■ WHAT IS EXPECTED ■
Look through the entries below. Report each line that has the word "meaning" in it.
+---+
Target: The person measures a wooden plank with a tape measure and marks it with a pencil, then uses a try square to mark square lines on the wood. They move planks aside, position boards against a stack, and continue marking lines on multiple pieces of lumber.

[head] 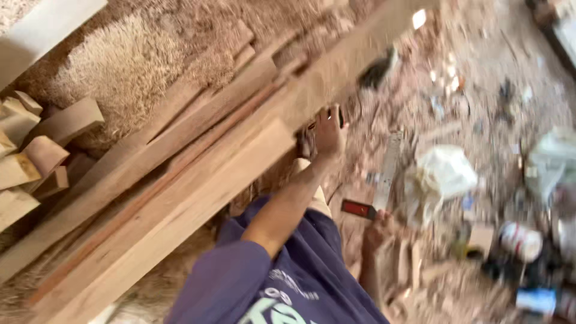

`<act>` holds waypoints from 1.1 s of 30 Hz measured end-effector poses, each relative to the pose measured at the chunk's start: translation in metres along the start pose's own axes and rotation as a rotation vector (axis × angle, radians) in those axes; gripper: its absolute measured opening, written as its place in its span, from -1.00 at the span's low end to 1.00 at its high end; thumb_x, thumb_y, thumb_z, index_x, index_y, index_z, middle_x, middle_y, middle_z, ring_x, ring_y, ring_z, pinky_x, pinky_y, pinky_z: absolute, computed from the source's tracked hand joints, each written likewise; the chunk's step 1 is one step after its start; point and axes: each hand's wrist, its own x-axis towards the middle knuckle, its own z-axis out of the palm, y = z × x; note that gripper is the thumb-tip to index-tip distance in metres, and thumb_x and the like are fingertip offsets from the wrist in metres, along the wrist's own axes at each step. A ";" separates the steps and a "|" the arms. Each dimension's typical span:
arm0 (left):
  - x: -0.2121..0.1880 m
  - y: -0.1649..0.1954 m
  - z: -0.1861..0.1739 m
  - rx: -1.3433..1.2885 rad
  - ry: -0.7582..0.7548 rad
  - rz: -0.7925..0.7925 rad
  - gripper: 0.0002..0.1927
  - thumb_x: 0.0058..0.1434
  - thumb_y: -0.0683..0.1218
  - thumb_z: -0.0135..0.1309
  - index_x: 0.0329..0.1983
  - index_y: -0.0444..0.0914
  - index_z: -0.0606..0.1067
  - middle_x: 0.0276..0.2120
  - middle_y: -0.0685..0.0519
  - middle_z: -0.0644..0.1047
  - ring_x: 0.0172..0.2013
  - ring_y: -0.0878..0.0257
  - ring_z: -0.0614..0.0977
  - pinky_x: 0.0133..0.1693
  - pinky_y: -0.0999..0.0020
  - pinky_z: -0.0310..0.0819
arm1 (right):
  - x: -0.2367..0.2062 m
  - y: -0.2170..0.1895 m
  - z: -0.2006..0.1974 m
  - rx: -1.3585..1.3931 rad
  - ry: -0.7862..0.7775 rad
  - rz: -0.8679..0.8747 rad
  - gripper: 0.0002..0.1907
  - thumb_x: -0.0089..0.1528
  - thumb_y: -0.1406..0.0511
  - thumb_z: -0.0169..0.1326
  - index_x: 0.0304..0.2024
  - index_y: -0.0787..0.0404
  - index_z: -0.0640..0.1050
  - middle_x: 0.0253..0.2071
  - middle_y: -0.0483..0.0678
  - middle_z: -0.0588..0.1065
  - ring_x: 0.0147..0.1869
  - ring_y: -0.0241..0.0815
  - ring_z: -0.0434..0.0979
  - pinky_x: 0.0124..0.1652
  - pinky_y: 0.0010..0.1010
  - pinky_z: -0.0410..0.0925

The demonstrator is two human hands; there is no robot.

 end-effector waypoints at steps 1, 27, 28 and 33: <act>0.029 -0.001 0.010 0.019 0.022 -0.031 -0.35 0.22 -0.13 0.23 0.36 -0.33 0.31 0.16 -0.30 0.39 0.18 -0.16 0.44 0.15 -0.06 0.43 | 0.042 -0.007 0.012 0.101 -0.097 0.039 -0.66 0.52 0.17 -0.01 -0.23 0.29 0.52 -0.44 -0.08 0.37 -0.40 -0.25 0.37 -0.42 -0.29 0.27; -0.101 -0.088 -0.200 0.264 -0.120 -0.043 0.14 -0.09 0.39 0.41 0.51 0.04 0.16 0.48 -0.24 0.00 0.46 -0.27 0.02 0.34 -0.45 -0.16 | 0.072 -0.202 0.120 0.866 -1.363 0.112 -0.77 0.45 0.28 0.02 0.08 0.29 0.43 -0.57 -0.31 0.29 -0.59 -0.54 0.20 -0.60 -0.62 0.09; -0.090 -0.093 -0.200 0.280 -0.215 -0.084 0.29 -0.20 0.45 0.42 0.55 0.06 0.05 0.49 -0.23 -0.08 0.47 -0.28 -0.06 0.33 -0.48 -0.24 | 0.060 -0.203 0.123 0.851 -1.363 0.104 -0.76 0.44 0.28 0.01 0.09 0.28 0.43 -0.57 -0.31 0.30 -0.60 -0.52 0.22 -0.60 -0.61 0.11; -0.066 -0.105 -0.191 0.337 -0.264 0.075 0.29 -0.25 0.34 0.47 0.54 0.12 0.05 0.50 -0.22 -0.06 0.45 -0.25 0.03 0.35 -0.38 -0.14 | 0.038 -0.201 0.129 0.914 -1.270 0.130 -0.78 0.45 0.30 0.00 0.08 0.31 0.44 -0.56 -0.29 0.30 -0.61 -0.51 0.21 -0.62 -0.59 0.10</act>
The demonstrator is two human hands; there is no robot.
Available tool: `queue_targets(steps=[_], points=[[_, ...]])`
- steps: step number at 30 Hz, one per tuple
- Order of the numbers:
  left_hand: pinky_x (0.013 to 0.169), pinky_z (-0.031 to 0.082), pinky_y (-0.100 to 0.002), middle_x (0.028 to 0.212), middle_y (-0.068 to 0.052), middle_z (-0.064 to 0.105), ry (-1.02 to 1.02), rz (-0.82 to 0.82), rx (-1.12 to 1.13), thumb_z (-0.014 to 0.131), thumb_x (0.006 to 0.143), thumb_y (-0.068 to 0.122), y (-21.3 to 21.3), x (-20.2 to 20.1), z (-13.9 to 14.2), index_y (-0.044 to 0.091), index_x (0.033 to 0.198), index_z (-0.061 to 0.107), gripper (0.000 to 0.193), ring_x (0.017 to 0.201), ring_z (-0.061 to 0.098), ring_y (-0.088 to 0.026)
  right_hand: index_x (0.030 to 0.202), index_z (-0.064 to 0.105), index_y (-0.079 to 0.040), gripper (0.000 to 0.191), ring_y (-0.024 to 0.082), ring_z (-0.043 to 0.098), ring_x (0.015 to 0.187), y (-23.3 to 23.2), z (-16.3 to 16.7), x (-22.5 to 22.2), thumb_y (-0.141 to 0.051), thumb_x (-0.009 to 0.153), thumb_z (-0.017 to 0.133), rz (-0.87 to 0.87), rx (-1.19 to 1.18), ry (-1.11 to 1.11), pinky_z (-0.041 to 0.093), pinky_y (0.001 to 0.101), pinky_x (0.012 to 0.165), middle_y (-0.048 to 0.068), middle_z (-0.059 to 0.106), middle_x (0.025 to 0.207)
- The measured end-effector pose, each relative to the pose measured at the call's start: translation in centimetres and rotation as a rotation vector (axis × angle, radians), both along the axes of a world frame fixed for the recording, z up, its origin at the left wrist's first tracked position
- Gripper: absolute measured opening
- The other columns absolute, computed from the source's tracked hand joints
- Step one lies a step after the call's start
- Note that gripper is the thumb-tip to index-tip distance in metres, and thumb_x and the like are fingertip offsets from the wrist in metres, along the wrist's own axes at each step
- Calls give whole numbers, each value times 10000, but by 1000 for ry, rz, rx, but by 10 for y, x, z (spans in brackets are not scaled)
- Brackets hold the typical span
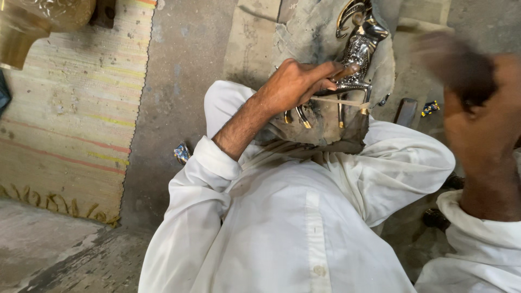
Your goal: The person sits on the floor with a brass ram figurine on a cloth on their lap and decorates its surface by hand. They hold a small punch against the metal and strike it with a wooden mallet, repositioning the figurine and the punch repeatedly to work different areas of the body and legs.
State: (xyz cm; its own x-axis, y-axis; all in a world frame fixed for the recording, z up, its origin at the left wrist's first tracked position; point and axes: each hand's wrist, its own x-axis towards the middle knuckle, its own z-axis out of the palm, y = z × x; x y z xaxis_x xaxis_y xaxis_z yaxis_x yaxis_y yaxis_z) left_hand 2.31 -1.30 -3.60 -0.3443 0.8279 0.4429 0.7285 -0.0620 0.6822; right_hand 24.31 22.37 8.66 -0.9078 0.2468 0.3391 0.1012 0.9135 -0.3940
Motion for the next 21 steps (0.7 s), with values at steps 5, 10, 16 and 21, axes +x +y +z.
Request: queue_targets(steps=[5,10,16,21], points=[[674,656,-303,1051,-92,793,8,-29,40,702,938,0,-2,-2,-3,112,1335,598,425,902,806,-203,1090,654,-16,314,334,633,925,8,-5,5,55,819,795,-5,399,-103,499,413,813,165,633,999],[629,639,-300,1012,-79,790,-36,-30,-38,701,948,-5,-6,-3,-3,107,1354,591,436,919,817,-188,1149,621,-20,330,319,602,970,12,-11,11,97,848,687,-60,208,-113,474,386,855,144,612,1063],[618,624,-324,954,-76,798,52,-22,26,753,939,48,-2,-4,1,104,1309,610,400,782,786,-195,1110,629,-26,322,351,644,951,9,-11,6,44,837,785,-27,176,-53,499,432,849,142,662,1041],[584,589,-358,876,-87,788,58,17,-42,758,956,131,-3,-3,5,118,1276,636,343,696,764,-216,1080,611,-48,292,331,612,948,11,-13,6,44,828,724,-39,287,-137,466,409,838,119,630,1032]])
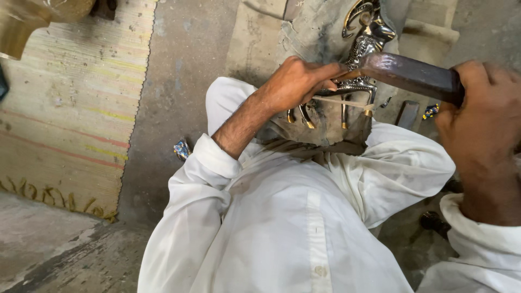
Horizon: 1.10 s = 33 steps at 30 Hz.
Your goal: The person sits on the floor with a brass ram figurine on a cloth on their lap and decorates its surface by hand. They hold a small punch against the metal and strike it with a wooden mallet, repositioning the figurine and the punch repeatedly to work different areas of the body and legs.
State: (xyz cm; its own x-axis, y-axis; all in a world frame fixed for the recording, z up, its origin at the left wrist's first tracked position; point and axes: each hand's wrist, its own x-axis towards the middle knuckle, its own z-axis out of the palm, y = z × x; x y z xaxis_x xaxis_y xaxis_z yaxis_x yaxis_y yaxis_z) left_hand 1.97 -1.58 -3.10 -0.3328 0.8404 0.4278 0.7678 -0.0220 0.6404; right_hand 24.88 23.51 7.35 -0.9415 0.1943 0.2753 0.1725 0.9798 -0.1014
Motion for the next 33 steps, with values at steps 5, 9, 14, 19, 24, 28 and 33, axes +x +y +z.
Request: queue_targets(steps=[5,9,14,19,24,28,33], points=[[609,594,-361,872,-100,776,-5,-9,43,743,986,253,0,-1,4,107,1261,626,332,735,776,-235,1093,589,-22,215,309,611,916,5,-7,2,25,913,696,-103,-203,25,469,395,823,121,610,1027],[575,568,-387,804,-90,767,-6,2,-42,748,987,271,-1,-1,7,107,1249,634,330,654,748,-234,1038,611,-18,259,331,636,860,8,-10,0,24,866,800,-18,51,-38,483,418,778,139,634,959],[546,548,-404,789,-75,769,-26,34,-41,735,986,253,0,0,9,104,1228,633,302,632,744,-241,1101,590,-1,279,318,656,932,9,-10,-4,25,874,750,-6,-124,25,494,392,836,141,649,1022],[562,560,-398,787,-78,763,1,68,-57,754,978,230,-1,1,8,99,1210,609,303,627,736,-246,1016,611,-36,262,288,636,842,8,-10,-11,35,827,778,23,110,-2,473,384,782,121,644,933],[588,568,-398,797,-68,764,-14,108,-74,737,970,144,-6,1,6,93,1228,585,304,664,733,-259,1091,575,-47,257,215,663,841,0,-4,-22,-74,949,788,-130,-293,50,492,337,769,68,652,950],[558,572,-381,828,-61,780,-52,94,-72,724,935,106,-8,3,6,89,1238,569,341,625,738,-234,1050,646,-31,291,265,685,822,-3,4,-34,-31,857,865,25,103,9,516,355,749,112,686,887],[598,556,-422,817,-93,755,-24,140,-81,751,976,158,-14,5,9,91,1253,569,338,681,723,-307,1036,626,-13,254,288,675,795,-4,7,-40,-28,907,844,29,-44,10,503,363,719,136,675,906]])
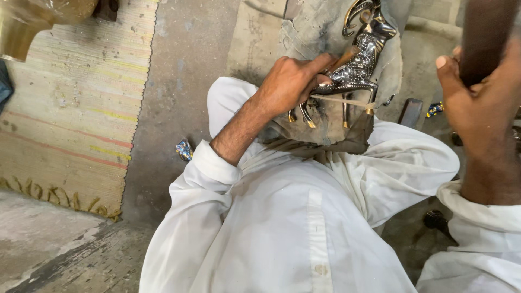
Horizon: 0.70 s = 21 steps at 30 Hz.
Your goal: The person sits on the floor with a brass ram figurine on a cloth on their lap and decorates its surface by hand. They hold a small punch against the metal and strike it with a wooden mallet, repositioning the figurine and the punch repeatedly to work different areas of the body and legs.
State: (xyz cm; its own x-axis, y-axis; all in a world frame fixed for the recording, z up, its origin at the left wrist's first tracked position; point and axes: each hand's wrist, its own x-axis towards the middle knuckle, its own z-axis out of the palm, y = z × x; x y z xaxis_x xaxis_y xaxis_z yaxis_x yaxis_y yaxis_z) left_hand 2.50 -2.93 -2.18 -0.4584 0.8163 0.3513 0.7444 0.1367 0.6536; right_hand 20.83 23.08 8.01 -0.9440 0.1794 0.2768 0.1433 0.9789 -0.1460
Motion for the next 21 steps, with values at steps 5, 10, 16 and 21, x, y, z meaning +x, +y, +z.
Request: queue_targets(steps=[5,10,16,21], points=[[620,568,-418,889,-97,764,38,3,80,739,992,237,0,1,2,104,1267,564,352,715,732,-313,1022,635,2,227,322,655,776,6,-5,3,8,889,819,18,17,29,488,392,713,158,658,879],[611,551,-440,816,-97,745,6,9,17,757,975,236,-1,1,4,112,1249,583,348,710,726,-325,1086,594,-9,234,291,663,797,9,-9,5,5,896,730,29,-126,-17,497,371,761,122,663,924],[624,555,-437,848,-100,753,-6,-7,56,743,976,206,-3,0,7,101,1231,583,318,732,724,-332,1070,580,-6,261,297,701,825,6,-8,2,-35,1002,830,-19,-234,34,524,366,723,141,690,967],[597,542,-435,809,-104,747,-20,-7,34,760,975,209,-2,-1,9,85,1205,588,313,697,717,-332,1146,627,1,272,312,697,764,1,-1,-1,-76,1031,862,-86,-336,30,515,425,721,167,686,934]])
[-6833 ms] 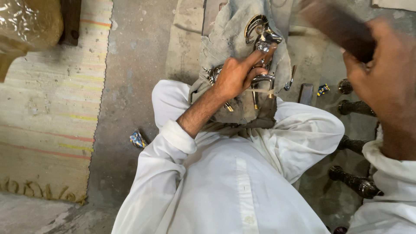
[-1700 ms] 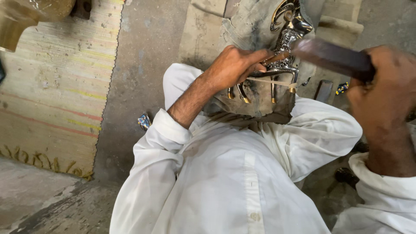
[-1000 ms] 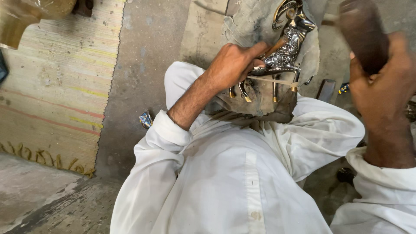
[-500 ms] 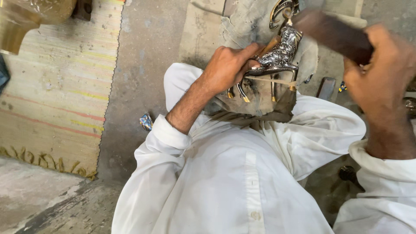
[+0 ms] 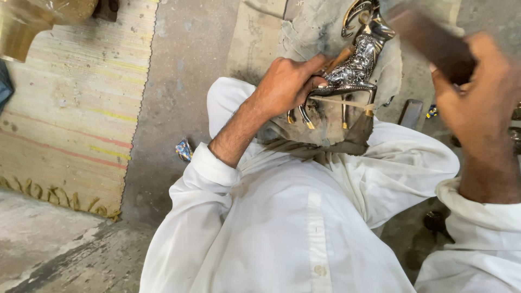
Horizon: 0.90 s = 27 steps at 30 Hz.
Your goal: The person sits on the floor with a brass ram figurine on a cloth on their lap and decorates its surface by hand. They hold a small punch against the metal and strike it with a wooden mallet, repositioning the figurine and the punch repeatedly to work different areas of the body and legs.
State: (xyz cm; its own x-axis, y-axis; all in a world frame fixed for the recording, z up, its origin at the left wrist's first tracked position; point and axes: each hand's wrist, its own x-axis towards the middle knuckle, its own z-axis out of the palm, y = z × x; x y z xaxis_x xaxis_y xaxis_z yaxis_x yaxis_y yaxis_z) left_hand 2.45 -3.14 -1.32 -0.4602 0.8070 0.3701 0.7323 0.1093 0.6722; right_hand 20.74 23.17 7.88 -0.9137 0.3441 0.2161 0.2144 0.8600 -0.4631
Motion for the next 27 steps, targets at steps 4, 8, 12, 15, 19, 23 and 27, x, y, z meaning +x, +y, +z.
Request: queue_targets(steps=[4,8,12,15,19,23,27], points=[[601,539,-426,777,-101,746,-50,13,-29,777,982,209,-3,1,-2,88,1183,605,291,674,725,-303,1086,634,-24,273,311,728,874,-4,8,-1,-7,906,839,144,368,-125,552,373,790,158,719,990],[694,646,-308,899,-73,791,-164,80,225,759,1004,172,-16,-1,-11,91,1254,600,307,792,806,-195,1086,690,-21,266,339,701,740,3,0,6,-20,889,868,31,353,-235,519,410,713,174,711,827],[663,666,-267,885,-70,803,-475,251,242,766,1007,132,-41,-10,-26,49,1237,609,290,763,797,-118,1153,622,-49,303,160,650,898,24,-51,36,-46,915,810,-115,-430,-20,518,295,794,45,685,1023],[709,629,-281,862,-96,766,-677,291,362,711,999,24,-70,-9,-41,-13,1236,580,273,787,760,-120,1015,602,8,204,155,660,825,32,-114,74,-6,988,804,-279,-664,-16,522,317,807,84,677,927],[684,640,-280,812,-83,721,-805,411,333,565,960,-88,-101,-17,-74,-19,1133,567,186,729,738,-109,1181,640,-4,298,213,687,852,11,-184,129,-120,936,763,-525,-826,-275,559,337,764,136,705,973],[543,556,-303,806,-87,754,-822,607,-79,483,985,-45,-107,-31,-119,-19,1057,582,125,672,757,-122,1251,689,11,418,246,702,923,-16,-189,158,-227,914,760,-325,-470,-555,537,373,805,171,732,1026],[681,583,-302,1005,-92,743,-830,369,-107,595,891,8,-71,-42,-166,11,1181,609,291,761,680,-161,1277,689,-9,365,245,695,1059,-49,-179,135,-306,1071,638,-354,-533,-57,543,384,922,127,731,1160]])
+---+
■ TASK OUTPUT ■
Motion for the next 21 steps, with values at steps 5, 10, 16 and 21, x, y, z meaning +x, +y, +z.
Motion for the next 27 steps, targets at steps 4, 8, 12, 15, 19, 23 and 27, x, y, z meaning +x, +y, +z.

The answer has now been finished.